WHAT IS BEING ASKED — The lines from the start of the records below through the line containing "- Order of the" are to be copied exactly, both ends included, with nothing added.

(Collected data)
--------

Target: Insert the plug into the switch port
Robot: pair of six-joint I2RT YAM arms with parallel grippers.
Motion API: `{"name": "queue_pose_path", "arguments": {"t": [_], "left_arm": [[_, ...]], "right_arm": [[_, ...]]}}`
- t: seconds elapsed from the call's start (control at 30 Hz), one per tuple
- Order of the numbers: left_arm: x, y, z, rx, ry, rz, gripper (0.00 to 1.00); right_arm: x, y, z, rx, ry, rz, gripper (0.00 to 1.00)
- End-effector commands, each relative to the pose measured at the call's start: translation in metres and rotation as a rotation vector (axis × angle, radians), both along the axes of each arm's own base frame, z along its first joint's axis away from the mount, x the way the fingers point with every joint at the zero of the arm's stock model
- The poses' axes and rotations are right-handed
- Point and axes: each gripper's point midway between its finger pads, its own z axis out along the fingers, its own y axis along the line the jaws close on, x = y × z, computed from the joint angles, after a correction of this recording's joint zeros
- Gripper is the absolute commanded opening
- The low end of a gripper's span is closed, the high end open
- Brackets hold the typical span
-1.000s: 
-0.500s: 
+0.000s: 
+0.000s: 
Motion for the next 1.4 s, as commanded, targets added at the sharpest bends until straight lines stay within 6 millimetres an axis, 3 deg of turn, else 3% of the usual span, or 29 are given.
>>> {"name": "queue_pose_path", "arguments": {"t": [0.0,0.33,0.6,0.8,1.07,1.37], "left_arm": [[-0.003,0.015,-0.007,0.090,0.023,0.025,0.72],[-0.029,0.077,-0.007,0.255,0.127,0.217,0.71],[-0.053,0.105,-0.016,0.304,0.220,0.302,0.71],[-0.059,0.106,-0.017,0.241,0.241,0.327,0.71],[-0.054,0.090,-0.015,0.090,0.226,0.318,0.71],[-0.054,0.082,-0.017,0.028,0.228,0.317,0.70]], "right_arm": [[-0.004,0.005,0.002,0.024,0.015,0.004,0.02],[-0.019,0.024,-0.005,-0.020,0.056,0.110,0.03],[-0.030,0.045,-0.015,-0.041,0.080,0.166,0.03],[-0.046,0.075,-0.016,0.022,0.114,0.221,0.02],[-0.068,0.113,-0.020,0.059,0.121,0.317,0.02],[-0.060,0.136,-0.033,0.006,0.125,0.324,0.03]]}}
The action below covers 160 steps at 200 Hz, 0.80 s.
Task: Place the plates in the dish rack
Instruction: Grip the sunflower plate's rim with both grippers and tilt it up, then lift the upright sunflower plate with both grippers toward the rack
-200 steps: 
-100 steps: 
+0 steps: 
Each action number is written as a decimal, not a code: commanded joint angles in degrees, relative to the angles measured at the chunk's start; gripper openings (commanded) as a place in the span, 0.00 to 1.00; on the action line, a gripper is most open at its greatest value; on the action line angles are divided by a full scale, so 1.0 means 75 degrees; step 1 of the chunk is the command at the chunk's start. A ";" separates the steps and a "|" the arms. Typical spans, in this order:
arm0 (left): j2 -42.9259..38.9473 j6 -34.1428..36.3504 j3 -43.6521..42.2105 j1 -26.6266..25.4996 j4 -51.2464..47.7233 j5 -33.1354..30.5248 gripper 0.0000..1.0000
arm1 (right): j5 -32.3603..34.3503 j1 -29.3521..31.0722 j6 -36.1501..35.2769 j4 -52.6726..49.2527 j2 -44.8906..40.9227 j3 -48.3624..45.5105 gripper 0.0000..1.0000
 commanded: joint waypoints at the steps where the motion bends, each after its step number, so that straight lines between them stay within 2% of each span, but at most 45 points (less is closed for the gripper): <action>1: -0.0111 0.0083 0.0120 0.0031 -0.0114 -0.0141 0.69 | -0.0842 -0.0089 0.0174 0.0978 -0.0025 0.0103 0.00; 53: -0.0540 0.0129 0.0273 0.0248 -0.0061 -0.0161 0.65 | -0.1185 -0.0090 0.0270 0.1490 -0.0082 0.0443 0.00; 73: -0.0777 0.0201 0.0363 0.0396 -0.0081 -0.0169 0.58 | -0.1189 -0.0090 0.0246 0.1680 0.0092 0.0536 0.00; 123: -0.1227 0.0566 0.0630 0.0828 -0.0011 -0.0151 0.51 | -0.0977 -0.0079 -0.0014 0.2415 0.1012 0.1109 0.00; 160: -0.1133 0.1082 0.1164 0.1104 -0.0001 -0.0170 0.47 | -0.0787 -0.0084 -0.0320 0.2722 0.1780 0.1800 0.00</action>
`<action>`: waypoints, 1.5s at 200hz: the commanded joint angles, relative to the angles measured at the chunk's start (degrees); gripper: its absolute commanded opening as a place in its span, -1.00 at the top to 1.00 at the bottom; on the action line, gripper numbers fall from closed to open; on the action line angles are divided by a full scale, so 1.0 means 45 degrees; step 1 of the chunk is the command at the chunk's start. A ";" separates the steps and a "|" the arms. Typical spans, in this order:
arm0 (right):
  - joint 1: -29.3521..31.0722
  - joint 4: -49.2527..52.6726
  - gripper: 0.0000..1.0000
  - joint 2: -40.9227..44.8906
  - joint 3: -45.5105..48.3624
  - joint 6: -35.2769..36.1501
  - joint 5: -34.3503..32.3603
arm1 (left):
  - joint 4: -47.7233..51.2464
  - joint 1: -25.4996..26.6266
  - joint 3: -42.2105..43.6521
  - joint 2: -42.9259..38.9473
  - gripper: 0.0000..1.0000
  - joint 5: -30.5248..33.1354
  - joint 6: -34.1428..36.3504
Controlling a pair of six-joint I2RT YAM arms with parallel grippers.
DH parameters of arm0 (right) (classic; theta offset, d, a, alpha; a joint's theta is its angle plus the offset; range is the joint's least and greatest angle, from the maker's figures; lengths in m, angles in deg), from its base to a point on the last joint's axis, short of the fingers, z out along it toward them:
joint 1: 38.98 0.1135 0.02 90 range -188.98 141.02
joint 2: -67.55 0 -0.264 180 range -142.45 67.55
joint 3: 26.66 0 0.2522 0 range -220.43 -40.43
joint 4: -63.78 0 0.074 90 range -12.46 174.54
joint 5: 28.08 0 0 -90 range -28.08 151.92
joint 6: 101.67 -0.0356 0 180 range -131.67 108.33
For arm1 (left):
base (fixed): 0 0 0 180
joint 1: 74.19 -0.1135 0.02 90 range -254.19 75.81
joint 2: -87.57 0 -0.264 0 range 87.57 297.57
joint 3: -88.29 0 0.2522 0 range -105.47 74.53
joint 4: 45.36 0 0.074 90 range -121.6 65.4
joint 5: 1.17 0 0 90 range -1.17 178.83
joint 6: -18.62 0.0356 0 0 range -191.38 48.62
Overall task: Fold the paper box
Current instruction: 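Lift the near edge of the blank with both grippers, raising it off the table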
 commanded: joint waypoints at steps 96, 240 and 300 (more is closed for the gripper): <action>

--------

PROBLEM SOLUTION —
Target: Insert the plug into the switch port
Robot: pair of six-joint I2RT YAM arms with parallel grippers.
Motion API: `{"name": "queue_pose_path", "arguments": {"t": [_], "left_arm": [[_, ...]], "right_arm": [[_, ...]]}}`
- t: seconds elapsed from the call's start (control at 30 Hz), one per tuple
- Order of the numbers: left_arm: x, y, z, rx, ry, rz, gripper (0.00 to 1.00); right_arm: x, y, z, rx, ry, rz, gripper (0.00 to 1.00)

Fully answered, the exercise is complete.